Provided material:
──────────────────────────────
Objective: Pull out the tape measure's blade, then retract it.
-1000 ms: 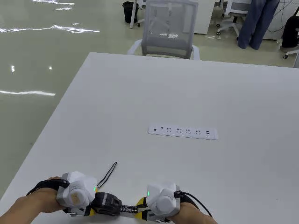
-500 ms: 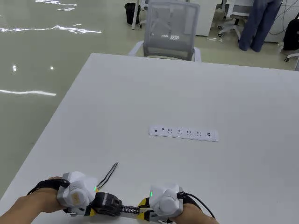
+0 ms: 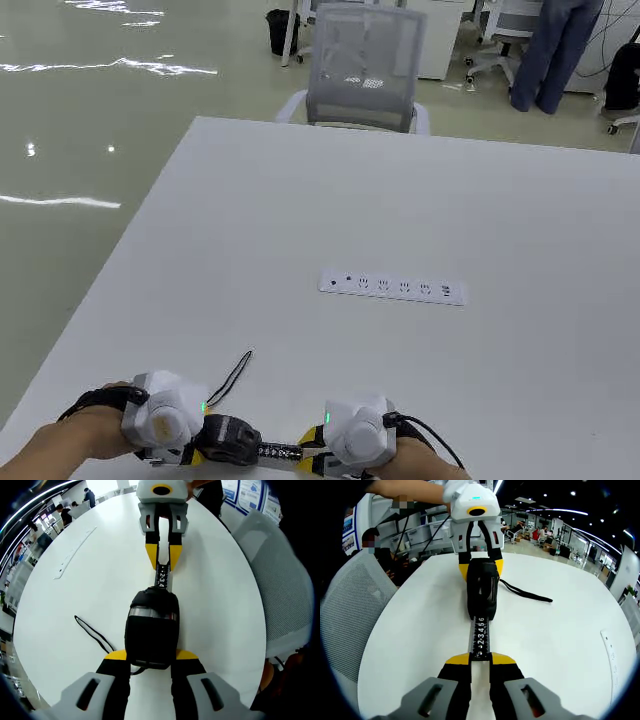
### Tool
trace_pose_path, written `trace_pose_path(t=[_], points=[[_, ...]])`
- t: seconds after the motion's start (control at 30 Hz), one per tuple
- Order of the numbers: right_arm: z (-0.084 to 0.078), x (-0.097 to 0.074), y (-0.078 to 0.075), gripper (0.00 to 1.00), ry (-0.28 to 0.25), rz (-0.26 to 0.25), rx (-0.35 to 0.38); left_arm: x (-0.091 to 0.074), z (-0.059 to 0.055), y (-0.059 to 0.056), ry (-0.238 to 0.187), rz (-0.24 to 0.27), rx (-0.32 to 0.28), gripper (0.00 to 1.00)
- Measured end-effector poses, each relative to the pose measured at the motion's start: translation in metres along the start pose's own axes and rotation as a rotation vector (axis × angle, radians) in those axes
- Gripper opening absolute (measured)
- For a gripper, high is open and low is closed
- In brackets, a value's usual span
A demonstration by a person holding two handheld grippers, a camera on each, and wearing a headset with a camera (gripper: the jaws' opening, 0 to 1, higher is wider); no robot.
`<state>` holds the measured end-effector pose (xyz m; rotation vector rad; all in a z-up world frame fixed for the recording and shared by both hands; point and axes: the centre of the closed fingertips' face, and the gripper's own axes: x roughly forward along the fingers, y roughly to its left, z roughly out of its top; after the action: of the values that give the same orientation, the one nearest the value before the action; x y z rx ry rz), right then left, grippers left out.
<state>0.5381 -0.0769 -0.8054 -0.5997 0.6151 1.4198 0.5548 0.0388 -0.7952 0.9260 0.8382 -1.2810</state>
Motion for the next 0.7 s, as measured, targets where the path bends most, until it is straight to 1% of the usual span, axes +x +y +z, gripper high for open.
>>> trace_pose_path(t=[0.7], points=[[-0.0053, -0.0048, -0.0007, 0.11, -0.001, 0.002, 0.000, 0.0004, 0.0003, 0.0002, -0.002, 0.001, -0.004, 0.27]])
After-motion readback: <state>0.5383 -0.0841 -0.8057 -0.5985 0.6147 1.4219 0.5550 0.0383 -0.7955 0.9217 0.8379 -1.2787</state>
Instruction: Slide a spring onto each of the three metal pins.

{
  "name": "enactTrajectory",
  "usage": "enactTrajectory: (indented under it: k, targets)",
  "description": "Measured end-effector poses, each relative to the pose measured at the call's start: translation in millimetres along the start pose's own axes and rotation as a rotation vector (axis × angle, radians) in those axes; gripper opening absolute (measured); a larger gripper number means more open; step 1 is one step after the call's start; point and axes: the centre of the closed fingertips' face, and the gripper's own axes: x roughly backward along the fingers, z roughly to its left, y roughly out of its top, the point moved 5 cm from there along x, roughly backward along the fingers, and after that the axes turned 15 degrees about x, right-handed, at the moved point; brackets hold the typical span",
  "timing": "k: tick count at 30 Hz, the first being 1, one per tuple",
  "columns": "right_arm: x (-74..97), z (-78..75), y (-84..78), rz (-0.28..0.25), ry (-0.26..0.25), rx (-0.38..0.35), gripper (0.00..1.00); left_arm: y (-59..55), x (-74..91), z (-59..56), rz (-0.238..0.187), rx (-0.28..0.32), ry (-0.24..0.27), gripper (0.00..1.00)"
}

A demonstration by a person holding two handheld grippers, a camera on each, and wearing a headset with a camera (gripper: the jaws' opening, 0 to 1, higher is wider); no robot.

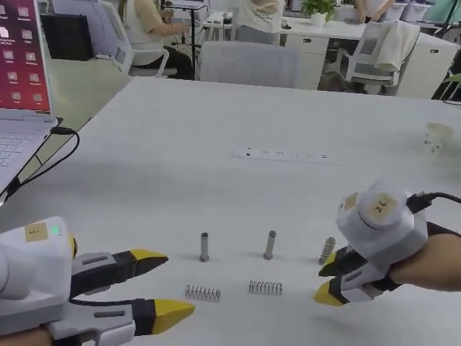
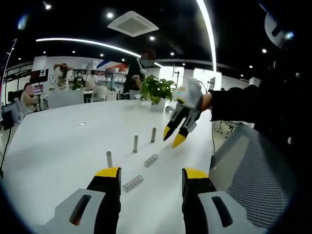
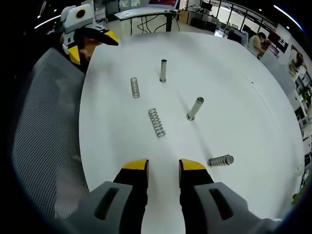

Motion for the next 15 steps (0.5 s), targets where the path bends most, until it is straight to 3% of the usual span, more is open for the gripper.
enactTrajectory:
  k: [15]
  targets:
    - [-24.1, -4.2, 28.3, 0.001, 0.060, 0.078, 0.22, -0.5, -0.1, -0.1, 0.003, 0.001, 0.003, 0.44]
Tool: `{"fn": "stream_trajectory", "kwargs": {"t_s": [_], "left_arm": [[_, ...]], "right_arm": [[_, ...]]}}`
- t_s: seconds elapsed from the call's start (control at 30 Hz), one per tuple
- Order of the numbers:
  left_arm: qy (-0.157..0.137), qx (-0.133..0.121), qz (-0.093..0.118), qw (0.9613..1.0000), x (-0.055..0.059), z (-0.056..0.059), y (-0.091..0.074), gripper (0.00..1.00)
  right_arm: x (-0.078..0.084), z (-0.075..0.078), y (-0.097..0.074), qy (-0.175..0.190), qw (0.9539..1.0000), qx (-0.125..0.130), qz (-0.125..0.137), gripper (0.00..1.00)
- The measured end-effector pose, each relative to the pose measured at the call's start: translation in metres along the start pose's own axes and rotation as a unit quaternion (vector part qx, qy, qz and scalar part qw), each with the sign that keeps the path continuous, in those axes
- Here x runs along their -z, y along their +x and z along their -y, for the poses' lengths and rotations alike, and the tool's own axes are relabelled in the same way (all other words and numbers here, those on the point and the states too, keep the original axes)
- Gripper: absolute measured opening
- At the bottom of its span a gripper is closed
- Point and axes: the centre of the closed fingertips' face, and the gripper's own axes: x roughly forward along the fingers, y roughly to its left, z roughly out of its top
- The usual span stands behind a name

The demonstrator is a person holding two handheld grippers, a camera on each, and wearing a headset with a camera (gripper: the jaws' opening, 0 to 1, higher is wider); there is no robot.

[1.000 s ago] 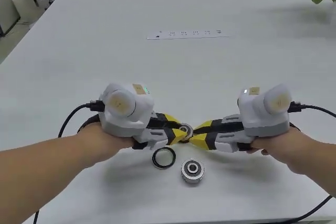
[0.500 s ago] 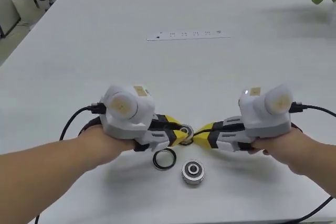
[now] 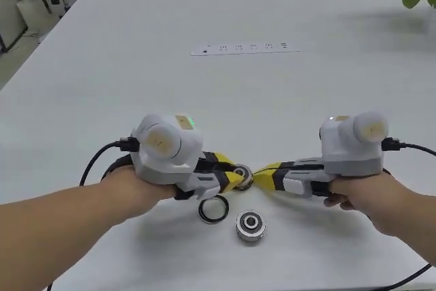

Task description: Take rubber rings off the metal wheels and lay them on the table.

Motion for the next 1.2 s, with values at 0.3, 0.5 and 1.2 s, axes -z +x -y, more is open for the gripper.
{"fn": "stream_trajectory", "kwargs": {"t_s": [0.3, 0.5, 1.2], "left_arm": [[0.000, -0.006, -0.006, 1.0000, 0.000, 0.000, 0.001, 0.12], [-0.001, -0.009, -0.008, 0.9999, 0.000, 0.000, 0.001, 0.12], [0.002, -0.015, -0.012, 0.9998, 0.001, 0.000, 0.001, 0.12]], "right_arm": [[-0.010, -0.004, 0.002, 0.035, 0.9991, -0.002, 0.026, 0.00], [-0.012, -0.002, 0.003, 0.048, 0.9985, -0.002, 0.025, 0.00], [-0.018, -0.018, 0.003, 0.049, 0.9977, -0.036, 0.030, 0.00]]}}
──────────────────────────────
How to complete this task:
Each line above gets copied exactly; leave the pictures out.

Final answer:
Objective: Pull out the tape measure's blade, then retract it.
-1000 ms: 
-500 ms: 
+0 ms: 
### Tool
trace_pose_path, written `trace_pose_path(t=[_], points=[[_, ...]])`
- t: seconds after the motion's start (control at 30 Hz), one per tuple
- Order of the numbers: right_arm: z (-0.084 to 0.078), x (-0.097 to 0.074), y (-0.078 to 0.075), gripper (0.00 to 1.00), ry (-0.28 to 0.25), rz (-0.26 to 0.25), rx (-0.35 to 0.38); left_arm: x (-0.091 to 0.074), z (-0.059 to 0.055), y (-0.059 to 0.056), ry (-0.238 to 0.187), rz (-0.24 to 0.27), rx (-0.32 to 0.28), gripper (0.00 to 1.00)
- Measured end-effector poses, each relative to the pose measured at the motion's start: translation in metres along the start pose's own axes and rotation as a rotation vector (axis × angle, radians) in those axes
- Gripper opening absolute (measured)
- For a gripper, high is open and low is closed
- In brackets, a value's usual span
A demonstration by a person holding two handheld grippers, a camera on each, and wearing a headset with a camera (gripper: the jaws' opening, 0 to 1, higher is wider); no robot.
`<state>` holds the measured end-effector pose (xyz m; rotation vector rad; all in a z-up world frame fixed for the recording and shared by both hands; point and axes: the centre of the closed fingertips' face, and the gripper's own axes: x roughly forward along the fingers, y roughly to its left, z roughly out of its top; after the action: of the values that give the same orientation, the one nearest the value before the action; x y z rx ry rz), right then left, grippers left out.
<state>0.5381 -0.0769 -0.8054 -0.5997 0.6151 1.4198 0.5548 0.0388 -0.7952 0.9260 0.8382 -1.2810</state>
Motion for the next 0.7 s, as measured, targets where the path bends most, until it is straight to 1% of the usual span, axes +x +y +z, gripper high for open.
>>> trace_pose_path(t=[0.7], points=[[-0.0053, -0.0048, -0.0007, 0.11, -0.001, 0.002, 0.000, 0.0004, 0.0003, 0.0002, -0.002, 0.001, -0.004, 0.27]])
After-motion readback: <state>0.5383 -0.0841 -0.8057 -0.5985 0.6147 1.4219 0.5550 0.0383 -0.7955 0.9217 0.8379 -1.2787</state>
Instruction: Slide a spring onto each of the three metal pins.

{
  "name": "enactTrajectory",
  "usage": "enactTrajectory: (indented under it: k, targets)",
  "description": "Measured end-effector poses, each relative to the pose measured at the call's start: translation in millimetres along the start pose's own axes and rotation as a rotation vector (axis × angle, radians) in those axes; gripper opening absolute (measured); a larger gripper number means more open; step 1 is one step after the call's start; point and axes: the centre of the closed fingertips' face, and the gripper's own axes: x roughly backward along the fingers, z roughly to its left, y roughly out of its top, the point moved 5 cm from there along x, roughly backward along the fingers, and after that the axes turned 15 degrees about x, right-handed, at the moved point; brackets hold the typical span",
  "timing": "k: tick count at 30 Hz, the first being 1, one per tuple",
  "columns": "right_arm: x (-74..97), z (-78..75), y (-84..78), rz (-0.28..0.25), ry (-0.26..0.25), rx (-0.38..0.35), gripper (0.00..1.00); left_arm: y (-59..55), x (-74..91), z (-59..56), rz (-0.238..0.187), rx (-0.28..0.32), ry (-0.24..0.27), gripper (0.00..1.00)"
}

A demonstration by a person holding two handheld grippers, a camera on each, and wearing a headset with a camera (gripper: the jaws' opening, 0 to 1, higher is wider); no robot.


Motion for the next 15 steps (0.5 s), targets where the path bends most, until it is straight to 3% of the usual span, more is open for the gripper.
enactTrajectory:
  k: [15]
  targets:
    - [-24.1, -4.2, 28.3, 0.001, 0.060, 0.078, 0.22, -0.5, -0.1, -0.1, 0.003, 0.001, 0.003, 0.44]
Tool: `{"fn": "stream_trajectory", "kwargs": {"t_s": [_], "left_arm": [[_, ...]], "right_arm": [[_, ...]]}}`
- t_s: seconds elapsed from the call's start (control at 30 Hz), one per tuple
- Order of the numbers:
  left_arm: qy (-0.157..0.137), qx (-0.133..0.121), qz (-0.093..0.118), qw (0.9613..1.0000), x (-0.055..0.059), z (-0.056..0.059), y (-0.091..0.074), gripper (0.00..1.00)
  right_arm: x (-0.078..0.084), z (-0.075..0.078), y (-0.097..0.074), qy (-0.175..0.190), qw (0.9539..1.0000), qx (-0.125..0.130), qz (-0.125..0.137), gripper (0.00..1.00)
- The measured end-effector pose, each relative to the pose measured at the call's start: translation in metres along the start pose's own axes and rotation as a unit quaternion (vector part qx, qy, qz and scalar part qw), each with the sign that keeps the path continuous, in those axes
- Here x runs along their -z, y along their +x and z along their -y, for the poses' lengths and rotations alike, and the tool's own axes are relabelled in the same way (all other words and numbers here, those on the point and the states too, keep the original axes)
- Gripper: absolute measured opening
- At the bottom of its span a gripper is closed
- Point and axes: the centre of the closed fingertips' face, and the gripper's own axes: x roughly forward along the fingers, y roughly to its left, z roughly out of its top
- The usual span stands behind a name

The demonstrator is a person holding two handheld grippers, a camera on each, and wearing a headset with a camera (gripper: the jaws' opening, 0 to 1, higher is wider); there is no robot.

[1.000 s ago] 
[0.500 s ago] 
[now] 

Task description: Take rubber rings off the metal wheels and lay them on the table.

Motion for the next 1.2 s, with values at 0.3, 0.5 and 1.2 s, axes -z +x -y, more is open for the gripper.
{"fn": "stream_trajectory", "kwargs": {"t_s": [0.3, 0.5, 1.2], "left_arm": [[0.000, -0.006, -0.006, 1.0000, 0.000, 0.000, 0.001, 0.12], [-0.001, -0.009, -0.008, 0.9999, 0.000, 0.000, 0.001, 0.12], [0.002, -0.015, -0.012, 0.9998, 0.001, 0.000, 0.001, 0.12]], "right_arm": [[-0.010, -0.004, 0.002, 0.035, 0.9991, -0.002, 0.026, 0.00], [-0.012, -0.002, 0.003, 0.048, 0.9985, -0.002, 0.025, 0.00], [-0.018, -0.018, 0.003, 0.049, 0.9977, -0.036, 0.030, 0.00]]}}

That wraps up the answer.